Only the lines that hold the word "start" are wanted from this listing.

● Information supplied:
┌────────

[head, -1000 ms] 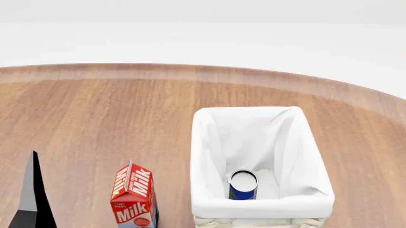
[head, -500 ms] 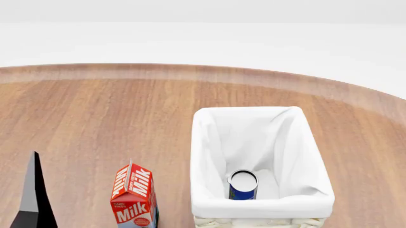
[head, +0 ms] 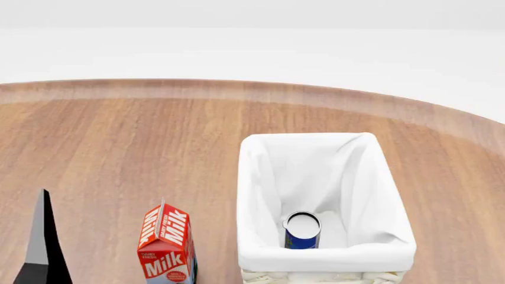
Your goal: Pick up the alphabet soup and the tomato sauce, and put them in the basket.
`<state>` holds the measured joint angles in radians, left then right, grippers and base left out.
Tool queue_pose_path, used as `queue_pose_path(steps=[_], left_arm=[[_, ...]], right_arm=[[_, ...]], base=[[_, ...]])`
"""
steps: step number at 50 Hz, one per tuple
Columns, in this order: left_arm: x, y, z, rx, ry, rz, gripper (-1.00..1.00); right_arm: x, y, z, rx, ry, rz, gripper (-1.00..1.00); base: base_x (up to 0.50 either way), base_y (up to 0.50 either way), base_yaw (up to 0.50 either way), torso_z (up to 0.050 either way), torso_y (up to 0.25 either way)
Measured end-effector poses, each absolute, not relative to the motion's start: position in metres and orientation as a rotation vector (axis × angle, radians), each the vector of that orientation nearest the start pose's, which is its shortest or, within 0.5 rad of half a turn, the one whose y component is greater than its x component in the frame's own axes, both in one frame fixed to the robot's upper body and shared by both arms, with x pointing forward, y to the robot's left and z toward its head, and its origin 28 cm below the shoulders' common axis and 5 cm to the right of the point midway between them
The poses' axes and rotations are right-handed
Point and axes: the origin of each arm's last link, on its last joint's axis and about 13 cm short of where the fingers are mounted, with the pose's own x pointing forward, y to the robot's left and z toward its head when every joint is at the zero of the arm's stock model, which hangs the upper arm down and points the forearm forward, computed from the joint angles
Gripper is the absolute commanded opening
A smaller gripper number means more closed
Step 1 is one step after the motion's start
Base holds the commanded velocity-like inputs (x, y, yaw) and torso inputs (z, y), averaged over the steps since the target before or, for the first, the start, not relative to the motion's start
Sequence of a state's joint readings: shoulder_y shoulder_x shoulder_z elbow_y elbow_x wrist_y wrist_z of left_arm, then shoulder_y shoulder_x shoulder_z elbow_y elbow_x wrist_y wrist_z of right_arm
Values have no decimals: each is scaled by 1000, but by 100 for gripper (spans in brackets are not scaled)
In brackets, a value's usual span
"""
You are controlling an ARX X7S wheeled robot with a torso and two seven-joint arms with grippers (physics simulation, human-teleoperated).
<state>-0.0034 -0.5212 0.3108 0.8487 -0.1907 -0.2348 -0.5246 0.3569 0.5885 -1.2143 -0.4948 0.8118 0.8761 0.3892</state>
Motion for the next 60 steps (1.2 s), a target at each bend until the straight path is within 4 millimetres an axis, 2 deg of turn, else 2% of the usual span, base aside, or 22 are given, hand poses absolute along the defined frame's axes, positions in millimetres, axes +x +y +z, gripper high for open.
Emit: queue_pose_path(steps=[56, 57, 60], left_arm=[[163, 209, 154, 110, -501, -27, 100], [163, 209, 154, 110, -501, -27, 100], [163, 209, 153, 109, -500, -27, 100]], right_arm=[[121, -54, 0, -440, 825, 889, 100], [121, -54, -1, -440, 826, 888, -100], [123, -54, -2, -448, 814, 873, -100]], base=[[0, 0, 0, 0, 0], [0, 0, 0, 0, 0], [0, 0, 0, 0, 0]])
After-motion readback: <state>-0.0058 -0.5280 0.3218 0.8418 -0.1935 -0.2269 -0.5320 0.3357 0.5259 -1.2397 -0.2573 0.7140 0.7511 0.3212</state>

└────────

● Worked solution:
Measured end-effector poses, each absolute, not relative to the motion's start: position in metres and orientation as a rotation vector (axis × angle, radians), each the vector of that orientation nearest the start pose's, which is its shortest or, within 0.5 rad of half a turn, the one whose y component is greater than its x component in the frame's own axes, both in one frame fixed to the robot's upper body and shared by both arms, with x pointing forward, y to the robot's left and z toward its head, and its origin 28 cm below the shoulders' common axis and 5 cm to the right of the point midway between them
Step 1 is one step after the motion's start
Base holds the commanded velocity-like inputs (x, y, yaw) and torso inputs (z, y), averaged over the steps since the target before or, for the first, the start, not relative to the motion's start

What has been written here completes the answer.